Afin de lutter contre la corruption et garantir une transparence des affaires, le législateur français rend obligatoire et non plus facultatif pour les SA et les SCA, d’introduire un lanceur d’alerte dans les codes de conduite de ces sociétés. De même, on s’aperçoit que les codes de conduite au même titre que la loi, acquiert une certaine juridicité puisque comme l’affirme le juge de cassation dans l’Affaire Dassault108, le

juge a la capacité de contrôler le contenu d’un code de conduite d’une société cotée. Pour conclure, nous avons constaté que la création d’une nouvelle source normative souple de la RSE, ne permet pas systématiquement d’assurer une sécurité juridique aux acteurs économiques et aux tiers.

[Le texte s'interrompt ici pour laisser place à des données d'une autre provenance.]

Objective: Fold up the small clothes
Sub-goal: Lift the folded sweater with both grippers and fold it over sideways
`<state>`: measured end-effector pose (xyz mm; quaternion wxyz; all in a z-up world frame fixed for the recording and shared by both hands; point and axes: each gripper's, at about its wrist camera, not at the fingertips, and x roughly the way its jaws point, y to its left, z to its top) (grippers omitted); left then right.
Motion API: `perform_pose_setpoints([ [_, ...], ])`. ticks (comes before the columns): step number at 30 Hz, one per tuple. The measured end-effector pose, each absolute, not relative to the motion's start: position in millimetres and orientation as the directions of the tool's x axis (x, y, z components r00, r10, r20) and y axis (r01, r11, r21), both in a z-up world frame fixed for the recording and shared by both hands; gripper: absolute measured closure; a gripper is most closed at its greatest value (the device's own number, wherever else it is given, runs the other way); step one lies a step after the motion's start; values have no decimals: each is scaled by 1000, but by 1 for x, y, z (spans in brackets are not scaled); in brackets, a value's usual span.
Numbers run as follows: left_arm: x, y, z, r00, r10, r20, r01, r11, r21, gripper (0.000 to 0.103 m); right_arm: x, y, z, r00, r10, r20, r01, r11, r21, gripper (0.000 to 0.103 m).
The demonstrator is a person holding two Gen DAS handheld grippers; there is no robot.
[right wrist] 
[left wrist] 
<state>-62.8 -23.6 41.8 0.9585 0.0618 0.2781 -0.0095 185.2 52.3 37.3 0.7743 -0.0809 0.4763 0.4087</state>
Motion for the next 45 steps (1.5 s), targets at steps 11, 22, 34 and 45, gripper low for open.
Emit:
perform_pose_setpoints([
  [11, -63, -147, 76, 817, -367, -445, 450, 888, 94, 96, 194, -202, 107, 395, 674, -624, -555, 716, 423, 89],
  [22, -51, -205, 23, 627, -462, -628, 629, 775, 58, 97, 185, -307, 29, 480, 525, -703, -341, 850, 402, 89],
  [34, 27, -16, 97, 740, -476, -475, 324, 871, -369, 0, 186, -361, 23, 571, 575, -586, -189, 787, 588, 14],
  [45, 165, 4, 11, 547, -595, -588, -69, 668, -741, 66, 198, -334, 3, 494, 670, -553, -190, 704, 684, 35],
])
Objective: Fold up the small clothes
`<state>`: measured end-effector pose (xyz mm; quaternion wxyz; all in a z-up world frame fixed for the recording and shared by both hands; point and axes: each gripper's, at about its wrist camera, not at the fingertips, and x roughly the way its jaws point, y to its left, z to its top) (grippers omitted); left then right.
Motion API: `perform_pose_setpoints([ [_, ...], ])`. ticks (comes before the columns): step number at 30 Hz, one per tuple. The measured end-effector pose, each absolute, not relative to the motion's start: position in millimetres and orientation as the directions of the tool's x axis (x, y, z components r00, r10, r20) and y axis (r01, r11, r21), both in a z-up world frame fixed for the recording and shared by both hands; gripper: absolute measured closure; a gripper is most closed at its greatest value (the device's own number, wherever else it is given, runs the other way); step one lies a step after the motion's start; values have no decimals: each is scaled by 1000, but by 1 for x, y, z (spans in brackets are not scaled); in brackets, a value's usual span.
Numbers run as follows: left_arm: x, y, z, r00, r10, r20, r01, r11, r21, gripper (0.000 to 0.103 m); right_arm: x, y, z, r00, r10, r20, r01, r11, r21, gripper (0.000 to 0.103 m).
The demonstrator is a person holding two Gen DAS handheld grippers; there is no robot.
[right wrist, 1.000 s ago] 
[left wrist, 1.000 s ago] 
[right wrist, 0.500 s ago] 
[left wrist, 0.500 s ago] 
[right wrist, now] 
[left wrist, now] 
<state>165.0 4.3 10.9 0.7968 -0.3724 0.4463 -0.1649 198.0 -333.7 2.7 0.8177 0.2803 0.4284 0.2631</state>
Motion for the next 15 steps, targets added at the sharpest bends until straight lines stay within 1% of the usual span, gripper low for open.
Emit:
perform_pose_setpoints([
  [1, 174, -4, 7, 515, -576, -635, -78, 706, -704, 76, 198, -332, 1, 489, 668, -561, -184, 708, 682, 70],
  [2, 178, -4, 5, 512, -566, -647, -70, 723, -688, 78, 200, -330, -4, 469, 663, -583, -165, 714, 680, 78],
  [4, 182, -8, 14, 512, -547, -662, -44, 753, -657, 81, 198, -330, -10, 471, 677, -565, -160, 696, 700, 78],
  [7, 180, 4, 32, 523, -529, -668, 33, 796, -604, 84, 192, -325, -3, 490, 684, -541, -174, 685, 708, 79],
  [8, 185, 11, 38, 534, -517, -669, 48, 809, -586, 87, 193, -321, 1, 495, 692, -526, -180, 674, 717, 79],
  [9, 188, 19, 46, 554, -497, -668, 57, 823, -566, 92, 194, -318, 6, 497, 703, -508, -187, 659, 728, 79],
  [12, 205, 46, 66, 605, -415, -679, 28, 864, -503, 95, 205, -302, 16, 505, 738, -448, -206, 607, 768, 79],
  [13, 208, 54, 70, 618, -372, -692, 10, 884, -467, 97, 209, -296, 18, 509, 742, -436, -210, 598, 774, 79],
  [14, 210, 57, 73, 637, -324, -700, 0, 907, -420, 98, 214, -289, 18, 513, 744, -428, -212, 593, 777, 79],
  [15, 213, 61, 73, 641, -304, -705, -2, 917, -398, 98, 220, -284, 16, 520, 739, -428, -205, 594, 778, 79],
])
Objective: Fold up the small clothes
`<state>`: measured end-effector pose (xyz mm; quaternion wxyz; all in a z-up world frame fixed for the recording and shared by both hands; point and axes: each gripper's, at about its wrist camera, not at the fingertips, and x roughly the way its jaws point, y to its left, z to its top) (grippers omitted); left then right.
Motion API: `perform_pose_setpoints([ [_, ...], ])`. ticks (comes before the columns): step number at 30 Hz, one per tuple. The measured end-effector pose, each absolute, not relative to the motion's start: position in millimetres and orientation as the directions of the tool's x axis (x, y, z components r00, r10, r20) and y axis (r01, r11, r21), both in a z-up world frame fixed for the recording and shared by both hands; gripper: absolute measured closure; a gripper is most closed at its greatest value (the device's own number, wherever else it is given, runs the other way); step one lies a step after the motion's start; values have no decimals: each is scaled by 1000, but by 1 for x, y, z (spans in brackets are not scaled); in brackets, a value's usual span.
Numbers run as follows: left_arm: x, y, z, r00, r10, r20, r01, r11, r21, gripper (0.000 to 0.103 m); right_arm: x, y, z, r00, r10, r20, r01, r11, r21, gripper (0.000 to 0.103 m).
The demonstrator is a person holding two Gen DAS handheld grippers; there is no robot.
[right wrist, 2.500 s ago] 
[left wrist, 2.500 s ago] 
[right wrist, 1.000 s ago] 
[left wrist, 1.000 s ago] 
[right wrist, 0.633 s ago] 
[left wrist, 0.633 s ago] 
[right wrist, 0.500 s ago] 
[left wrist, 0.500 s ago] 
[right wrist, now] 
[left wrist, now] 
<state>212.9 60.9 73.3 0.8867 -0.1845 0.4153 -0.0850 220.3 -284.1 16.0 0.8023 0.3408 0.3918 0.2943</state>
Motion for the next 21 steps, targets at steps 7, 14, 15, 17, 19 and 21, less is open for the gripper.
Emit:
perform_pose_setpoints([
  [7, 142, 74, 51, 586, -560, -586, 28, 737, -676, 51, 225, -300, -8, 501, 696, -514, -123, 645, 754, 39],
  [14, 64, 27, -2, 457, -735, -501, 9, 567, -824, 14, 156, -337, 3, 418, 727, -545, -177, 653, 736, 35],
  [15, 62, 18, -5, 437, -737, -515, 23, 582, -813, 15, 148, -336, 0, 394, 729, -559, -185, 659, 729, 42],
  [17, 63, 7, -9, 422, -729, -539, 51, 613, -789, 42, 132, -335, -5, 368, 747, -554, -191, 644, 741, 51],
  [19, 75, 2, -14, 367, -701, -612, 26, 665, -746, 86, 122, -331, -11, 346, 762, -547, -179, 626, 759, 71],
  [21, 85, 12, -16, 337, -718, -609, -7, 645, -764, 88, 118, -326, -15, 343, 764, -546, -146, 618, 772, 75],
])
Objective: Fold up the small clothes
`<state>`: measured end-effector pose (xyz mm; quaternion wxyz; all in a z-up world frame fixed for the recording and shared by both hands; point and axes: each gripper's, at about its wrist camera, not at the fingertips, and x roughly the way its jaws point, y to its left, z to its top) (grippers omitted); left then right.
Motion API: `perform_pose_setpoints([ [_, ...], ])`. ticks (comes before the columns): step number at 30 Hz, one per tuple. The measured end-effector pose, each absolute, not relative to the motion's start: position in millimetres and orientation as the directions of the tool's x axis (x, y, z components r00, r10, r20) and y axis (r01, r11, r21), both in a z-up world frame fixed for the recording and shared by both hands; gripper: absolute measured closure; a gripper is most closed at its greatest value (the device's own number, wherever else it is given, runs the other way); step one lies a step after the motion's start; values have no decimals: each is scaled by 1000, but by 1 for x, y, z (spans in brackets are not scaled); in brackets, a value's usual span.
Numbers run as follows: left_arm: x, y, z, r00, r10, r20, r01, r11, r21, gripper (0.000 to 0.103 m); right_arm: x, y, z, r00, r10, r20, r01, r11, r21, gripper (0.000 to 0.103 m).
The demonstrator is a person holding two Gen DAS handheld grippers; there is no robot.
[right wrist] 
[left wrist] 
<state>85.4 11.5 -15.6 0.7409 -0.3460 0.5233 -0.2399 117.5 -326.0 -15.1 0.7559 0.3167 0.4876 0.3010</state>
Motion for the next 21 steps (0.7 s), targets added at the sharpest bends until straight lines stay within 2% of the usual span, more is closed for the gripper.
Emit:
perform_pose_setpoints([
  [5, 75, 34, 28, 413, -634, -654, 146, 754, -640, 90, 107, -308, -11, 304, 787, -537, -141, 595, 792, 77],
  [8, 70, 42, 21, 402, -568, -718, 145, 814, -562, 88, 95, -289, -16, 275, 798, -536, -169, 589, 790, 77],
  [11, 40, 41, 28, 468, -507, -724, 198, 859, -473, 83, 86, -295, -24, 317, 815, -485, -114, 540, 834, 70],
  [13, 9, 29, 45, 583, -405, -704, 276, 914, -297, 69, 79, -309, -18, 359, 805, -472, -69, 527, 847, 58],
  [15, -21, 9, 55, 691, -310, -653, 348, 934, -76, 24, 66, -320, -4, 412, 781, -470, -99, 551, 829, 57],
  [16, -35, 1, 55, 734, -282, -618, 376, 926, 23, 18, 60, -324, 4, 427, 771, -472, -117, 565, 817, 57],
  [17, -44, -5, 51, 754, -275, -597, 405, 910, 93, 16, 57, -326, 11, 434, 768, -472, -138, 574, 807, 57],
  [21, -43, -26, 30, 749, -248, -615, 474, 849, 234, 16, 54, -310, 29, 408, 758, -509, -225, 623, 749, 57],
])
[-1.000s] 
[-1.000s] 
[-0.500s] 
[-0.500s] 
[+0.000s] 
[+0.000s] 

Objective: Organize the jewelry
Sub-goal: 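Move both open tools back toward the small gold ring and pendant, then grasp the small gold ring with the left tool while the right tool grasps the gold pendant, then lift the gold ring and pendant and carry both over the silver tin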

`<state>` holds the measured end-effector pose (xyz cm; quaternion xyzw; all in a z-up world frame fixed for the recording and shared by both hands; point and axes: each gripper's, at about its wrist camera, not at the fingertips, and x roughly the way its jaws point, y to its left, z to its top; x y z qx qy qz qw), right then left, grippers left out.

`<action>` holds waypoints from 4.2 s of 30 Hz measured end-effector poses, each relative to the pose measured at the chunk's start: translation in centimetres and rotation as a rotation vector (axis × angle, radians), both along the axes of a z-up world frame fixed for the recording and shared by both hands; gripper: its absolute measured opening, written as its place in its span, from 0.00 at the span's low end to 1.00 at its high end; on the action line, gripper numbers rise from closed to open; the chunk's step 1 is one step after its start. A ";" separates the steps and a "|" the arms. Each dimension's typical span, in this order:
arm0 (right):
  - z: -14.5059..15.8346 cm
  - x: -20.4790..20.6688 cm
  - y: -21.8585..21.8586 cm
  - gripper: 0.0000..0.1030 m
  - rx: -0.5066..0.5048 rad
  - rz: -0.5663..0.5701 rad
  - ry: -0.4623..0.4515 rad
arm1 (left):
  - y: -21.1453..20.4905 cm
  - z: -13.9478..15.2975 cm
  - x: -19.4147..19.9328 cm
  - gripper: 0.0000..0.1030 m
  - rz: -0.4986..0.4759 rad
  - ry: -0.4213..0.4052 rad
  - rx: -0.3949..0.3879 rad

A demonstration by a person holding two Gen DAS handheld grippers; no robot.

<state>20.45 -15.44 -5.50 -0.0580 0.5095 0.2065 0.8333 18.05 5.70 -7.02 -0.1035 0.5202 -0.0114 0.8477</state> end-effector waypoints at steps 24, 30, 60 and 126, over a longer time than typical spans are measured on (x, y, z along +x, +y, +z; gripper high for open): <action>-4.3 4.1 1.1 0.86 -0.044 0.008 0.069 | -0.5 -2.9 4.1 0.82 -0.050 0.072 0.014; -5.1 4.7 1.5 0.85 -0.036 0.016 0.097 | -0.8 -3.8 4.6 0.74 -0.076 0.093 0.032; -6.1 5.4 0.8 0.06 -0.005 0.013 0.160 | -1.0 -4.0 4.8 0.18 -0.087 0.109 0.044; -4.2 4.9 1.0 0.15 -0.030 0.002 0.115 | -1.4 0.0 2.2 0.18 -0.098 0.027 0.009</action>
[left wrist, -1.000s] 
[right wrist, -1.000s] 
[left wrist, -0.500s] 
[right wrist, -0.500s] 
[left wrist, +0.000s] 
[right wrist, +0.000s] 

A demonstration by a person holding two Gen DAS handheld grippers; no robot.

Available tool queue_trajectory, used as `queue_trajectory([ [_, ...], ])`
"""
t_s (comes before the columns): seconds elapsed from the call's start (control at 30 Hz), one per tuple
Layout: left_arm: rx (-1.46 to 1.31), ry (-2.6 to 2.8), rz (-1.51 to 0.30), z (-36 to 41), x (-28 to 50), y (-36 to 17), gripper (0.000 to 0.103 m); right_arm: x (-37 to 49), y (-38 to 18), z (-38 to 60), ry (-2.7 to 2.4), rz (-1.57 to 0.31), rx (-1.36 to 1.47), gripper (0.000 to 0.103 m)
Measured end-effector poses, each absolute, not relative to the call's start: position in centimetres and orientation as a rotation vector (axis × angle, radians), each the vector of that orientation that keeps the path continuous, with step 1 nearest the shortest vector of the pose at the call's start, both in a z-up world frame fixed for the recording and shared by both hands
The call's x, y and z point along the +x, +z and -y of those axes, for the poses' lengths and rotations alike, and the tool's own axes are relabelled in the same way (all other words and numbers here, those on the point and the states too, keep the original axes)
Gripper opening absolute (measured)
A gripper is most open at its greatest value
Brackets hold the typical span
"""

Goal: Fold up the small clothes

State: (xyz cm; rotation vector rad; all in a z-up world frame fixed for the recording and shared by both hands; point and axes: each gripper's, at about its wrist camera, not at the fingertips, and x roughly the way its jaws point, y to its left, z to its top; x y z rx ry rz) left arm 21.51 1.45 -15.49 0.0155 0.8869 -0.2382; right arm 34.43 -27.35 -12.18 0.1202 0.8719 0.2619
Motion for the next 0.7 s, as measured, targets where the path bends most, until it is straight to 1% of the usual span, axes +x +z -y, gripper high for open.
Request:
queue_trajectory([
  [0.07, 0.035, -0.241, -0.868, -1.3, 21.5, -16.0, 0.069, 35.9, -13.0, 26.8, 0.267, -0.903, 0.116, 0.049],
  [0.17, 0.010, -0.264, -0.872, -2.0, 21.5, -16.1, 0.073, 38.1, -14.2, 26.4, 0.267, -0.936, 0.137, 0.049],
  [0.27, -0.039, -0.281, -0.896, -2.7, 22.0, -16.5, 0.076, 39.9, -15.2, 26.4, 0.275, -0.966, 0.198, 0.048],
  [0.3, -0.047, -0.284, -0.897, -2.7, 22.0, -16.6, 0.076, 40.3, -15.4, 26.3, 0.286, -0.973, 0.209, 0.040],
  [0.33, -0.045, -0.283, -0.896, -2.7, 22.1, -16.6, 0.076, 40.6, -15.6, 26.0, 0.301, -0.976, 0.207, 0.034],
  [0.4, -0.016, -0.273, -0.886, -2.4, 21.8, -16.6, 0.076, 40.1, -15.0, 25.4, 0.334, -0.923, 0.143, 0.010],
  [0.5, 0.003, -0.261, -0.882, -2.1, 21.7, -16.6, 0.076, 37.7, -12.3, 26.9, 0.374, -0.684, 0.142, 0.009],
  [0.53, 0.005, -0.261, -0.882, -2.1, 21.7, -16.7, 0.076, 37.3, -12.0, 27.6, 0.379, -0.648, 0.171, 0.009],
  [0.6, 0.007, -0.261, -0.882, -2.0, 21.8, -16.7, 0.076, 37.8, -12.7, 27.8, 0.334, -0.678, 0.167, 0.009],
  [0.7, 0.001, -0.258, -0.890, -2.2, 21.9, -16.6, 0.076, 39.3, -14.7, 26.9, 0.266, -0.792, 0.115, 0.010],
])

Si un certain nombre de ces principes de « droit souple », telle que la norme ISO 26000, peuvent revêtir une vraie force normative en raison de leur généralisation, de leur respect par les entreprises et des droits qu’ils accordent aux « parties prenantes », ce n’est pas le cas de tous. La souplesse du droit de la RSE a atteint ses limites en ce qu’il ne crée pas d’obligation et n’est pas assorti de sanction. Seule la saisie de ce droit par le législateur, en le rendant « dur », pourrait garantir son respect par les entreprises et les tiers. En capturant les normes souples de la RSE, le droit dur réapparaît dans la sphère juridique de la RSE.

107 Supreme Court of California, 2003, Nike Inc., préc. 108 Cass. soc, 2009, Dassault Systèmes, préc.